→ **The problem**: Reproduce what is written in the records below exactly, and leave out the images.

→ **Stored dataset items**:
..............................

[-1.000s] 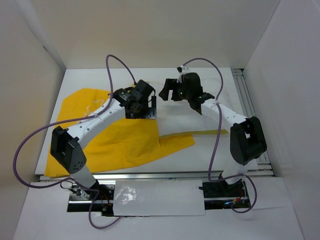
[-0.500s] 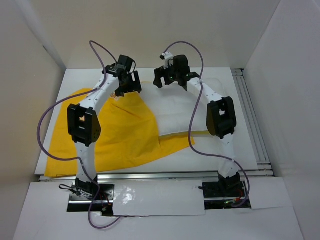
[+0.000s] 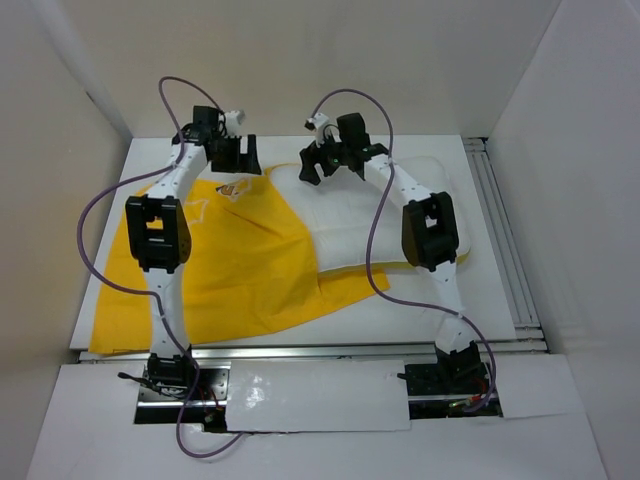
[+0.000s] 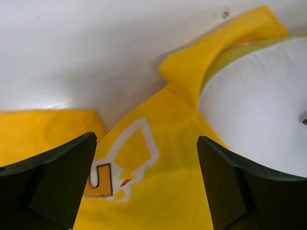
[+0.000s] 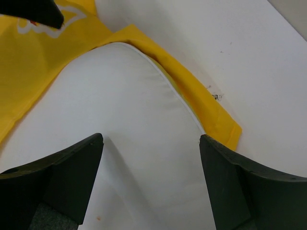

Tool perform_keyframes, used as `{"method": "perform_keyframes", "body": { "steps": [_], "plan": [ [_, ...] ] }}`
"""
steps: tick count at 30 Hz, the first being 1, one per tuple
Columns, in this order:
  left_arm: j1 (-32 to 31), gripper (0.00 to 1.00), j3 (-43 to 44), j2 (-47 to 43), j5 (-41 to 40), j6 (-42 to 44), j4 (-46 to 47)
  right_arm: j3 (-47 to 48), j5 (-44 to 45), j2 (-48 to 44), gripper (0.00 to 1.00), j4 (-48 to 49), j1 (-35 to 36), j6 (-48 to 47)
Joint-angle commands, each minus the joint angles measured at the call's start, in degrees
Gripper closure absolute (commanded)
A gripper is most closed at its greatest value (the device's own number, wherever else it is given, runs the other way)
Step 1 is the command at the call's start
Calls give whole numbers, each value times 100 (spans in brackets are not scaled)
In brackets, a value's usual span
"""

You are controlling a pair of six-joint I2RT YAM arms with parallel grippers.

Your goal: Put the pillow into the pillowcase

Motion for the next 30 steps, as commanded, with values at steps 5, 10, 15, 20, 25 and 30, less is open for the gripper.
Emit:
{"method": "perform_keyframes", "body": {
  "steps": [5,10,15,20,25,30],
  "plan": [
    [-33,1,553,753,1854,1554,396,766,-204,414,14,-132,105,-214],
    [28,21,387,887,1685,1555,422,1187,-152,695,11,-78,210,-161],
    [326,23,-87,632,2423,1432,737,1240,-11,957,15,221,369,-161],
    [380,30,-395,430,2731,1432,940,1565,182,1407,20,221,553,-38],
    [380,71,-141,763,3162,1432,879,1242,410,1399,51,221,554,23],
    [380,100,-141,773,3531,1038,1203,871,411,1223,94,2,554,-47]
  ]
}}
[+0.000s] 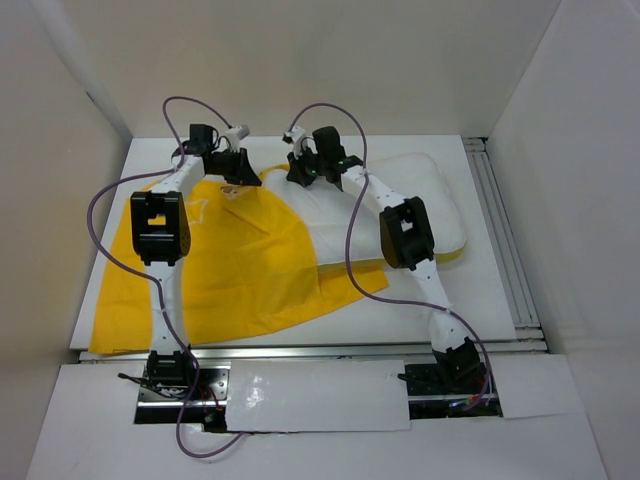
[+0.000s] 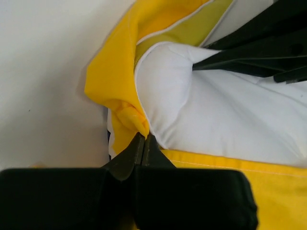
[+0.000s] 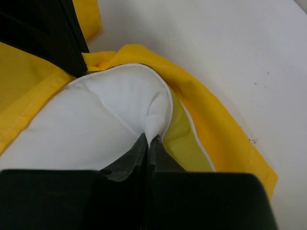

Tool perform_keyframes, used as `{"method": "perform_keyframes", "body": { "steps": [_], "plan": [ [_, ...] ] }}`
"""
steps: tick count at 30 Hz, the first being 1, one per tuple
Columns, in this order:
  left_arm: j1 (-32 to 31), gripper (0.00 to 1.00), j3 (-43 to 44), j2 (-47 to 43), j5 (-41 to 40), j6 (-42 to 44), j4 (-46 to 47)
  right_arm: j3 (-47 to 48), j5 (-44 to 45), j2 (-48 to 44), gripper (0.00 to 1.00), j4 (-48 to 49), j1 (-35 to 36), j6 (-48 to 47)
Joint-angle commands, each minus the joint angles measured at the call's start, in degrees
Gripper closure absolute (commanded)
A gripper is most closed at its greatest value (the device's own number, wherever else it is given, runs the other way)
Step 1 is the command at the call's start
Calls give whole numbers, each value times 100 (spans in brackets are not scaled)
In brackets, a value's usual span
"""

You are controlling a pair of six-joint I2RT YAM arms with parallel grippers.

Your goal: Put the pillow into the pillowcase

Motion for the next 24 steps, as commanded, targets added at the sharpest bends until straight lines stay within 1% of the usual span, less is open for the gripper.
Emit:
{"method": "perform_keyframes", "body": {
  "steps": [1,3,5,6,7,8,9,10,11,12,13,15,17,19,21,22,24],
  "plan": [
    [17,100,209,-80,491,-310,547,-250,190,-34,100,-429,53,-86],
    [17,100,209,-264,255,-695,716,-328,121,-209,100,-657,53,-261],
    [17,100,261,-387,-70,-881,796,-609,59,-420,100,-720,53,-341],
    [17,100,366,-501,-236,-1065,865,-775,6,-734,100,-659,53,-342],
    [17,100,420,-502,-238,-1119,866,-1186,-73,-929,100,-589,53,-342],
    [17,100,472,-589,-343,-1207,866,-1434,-143,-1374,100,-475,53,-342],
    [17,100,525,-590,-344,-1260,866,-1697,-326,-1614,100,-196,53,-342],
    [-44,100,586,-729,-492,-1260,866,-2239,-468,-2086,100,-28,53,-281],
    [-44,100,587,-731,-493,-1339,866,-2497,-591,-2091,100,131,53,-280],
    [-114,100,587,-818,-493,-1339,866,-2709,-662,-2482,100,332,53,-228],
    [-115,100,587,-880,-397,-1339,866,-3033,-662,-2634,100,387,105,-227],
    [-307,100,587,-1047,-326,-1278,866,-3202,-724,-2881,100,387,167,-227],
    [-430,100,535,-1196,-326,-1199,804,-3256,-942,-2882,100,274,281,-227],
    [-641,100,447,-1468,-388,-1199,804,-3142,-1266,-2821,100,116,334,-227],
    [-782,100,446,-1609,-510,-1076,691,-3018,-1391,-2820,100,115,396,-158],
    [-913,100,446,-1723,-511,-1076,690,-3018,-1392,-2873,100,324,457,-35],
    [-1072,100,446,-1802,-791,-1076,602,-3193,-1392,-3048,100,719,519,150]
  ]
}}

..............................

→ **Output for this task**:
[-1.000s] 
[-0.500s] 
[+0.000s] 
[+0.000s] 
[+0.000s] 

Tool perform_keyframes, used as `{"method": "perform_keyframes", "body": { "steps": [_], "plan": [ [_, ...] ] }}`
"""
steps: tick count at 30 Hz, the first being 1, one per tuple
Columns, in this order:
  left_arm: j1 (-32 to 31), gripper (0.00 to 1.00), j3 (-43 to 44), j2 (-47 to 43), j5 (-41 to 40), j6 (-42 to 44), j4 (-46 to 47)
  right_arm: j3 (-47 to 48), j5 (-44 to 45), j2 (-48 to 44), gripper (0.00 to 1.00), j4 (-48 to 49), j1 (-35 to 36), j6 (-48 to 47)
Joint-angle commands, each minus the joint angles measured at the call's start, in degrees
Gripper closure absolute (commanded)
A gripper is most closed at its greatest value (the device's own number, wherever else it is given, runs the other way)
Step 1 is the command at the call's start
Calls give whole numbers, each value times 100 (spans in brackets are not scaled)
In brackets, a value's usual span
"""

You are controlling a pair of six-joint I2RT YAM arms with parallel grippers.

Your goal: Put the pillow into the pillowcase

Motion for the next 30 steps, as commanded, with values at steps 5, 10, 15, 20, 25 and 30, less is open for the gripper.
Emit:
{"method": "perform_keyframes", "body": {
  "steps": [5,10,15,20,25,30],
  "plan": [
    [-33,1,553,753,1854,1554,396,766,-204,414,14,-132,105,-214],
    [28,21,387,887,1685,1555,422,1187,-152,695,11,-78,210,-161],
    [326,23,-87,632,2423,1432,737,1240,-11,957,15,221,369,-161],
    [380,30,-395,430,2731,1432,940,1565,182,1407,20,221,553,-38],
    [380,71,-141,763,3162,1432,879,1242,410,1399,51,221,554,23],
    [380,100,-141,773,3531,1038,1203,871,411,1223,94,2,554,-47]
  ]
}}
[+0.000s] 
[+0.000s] 
[+0.000s] 

Tool perform_keyframes, used as `{"method": "perform_keyframes", "body": { "steps": [_], "plan": [ [_, ...] ] }}`
"""
steps: tick count at 30 Hz, the first being 1, one per tuple
Columns, in this order:
  left_arm: j1 (-32 to 31), gripper (0.00 to 1.00), j3 (-43 to 44), j2 (-47 to 43), j5 (-41 to 40), j6 (-42 to 44), j4 (-46 to 47)
  right_arm: j3 (-47 to 48), j5 (-44 to 45), j2 (-48 to 44), gripper (0.00 to 1.00), j4 (-48 to 49), j1 (-35 to 36), j6 (-48 to 47)
Joint-angle commands, each minus the joint angles measured at the call's start, in degrees
Gripper closure absolute (commanded)
A gripper is most closed at its greatest value (the device's own number, wherever else it is given, runs the other way)
Step 1 is the command at the call's start
Calls give whole numbers, each value times 100 (spans in brackets are not scaled)
In brackets, a value's usual span
"""

You are controlling a pair of six-joint I2RT YAM arms with parallel grippers.

Your goal: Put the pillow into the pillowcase

Motion for the next 24 steps, as commanded, targets added at the sharpest bends until straight lines stay within 1% of the usual span, less is open for the gripper.
Emit:
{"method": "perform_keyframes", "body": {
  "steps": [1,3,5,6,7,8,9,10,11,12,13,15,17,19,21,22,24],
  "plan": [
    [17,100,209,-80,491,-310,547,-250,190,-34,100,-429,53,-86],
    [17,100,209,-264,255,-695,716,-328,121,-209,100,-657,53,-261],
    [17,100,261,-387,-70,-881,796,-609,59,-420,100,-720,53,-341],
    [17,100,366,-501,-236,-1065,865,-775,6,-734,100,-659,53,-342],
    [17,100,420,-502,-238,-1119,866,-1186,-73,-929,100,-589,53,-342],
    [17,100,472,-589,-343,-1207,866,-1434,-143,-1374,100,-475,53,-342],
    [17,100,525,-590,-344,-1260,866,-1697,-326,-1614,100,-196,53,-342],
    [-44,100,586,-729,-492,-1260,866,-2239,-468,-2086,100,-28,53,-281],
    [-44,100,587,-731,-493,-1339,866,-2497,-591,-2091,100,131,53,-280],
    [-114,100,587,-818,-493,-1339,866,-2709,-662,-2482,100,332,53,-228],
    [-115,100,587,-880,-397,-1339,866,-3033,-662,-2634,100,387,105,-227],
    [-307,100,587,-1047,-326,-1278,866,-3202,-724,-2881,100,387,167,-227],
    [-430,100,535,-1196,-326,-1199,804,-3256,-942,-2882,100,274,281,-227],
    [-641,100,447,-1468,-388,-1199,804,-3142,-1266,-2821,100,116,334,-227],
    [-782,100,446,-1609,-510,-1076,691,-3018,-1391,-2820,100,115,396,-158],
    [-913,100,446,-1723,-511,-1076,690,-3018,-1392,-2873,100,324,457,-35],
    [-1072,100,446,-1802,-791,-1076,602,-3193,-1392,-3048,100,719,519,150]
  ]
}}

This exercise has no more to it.